INFORMATION SHOWN Start Marker
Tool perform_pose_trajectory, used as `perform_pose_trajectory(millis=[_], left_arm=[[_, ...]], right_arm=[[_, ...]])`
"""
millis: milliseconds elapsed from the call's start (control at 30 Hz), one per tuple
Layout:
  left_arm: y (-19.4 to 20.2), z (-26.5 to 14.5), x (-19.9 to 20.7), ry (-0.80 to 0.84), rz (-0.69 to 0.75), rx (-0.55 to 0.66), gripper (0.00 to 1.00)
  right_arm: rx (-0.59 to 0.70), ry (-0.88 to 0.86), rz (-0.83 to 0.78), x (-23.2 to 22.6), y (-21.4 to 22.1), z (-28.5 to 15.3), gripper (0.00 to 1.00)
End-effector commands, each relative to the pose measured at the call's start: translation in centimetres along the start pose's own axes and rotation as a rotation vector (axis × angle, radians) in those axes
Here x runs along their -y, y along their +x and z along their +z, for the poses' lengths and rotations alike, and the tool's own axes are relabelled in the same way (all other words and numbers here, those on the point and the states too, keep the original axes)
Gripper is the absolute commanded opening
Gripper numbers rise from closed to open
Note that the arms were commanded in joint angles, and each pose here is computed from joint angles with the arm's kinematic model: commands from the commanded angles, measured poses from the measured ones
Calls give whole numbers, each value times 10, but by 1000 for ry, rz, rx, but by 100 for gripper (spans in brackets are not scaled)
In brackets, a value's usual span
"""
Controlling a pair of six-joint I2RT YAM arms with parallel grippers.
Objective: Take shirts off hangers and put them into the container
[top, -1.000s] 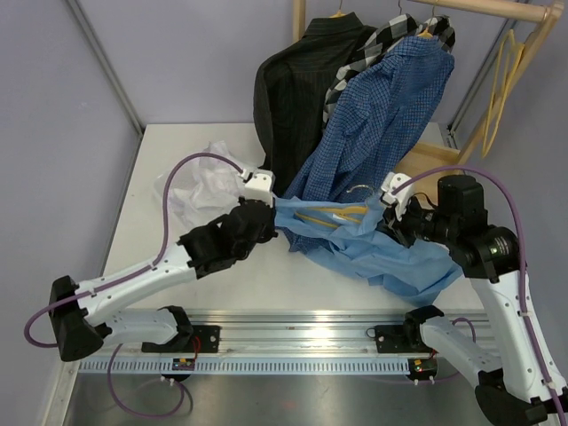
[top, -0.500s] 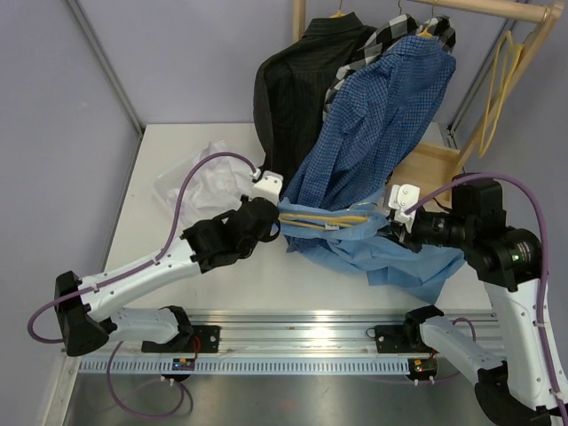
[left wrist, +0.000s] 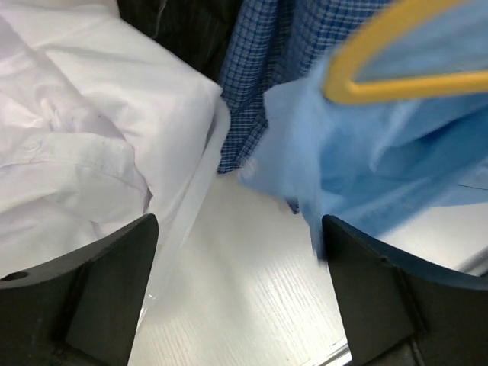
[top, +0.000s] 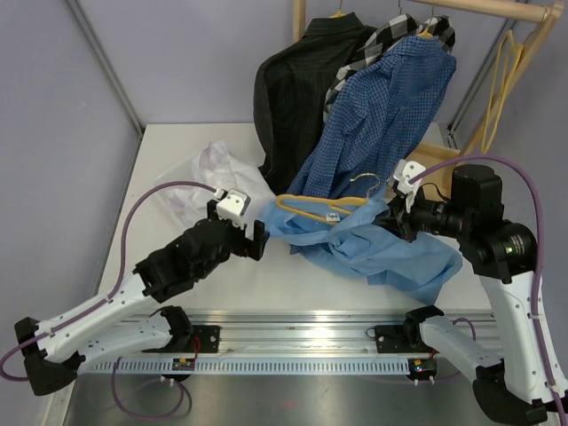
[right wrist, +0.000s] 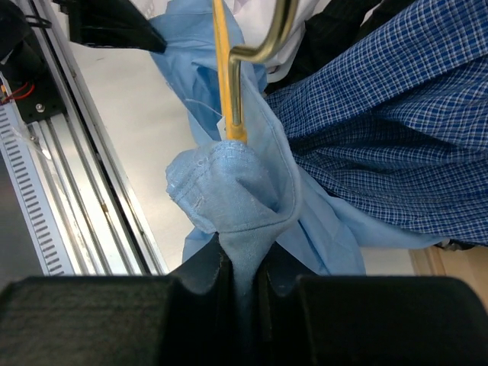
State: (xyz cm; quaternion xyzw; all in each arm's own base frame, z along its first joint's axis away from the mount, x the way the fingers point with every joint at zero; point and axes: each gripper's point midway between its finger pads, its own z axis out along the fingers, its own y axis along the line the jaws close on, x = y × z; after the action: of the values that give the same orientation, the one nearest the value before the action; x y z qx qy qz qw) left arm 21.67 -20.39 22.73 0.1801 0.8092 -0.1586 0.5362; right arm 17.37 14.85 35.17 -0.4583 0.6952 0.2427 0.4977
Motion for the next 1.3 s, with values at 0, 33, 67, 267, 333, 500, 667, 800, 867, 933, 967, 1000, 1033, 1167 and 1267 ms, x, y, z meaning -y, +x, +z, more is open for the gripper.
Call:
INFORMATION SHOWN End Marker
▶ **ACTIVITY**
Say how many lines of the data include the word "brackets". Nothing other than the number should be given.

▶ **SOLUTION BELOW**
2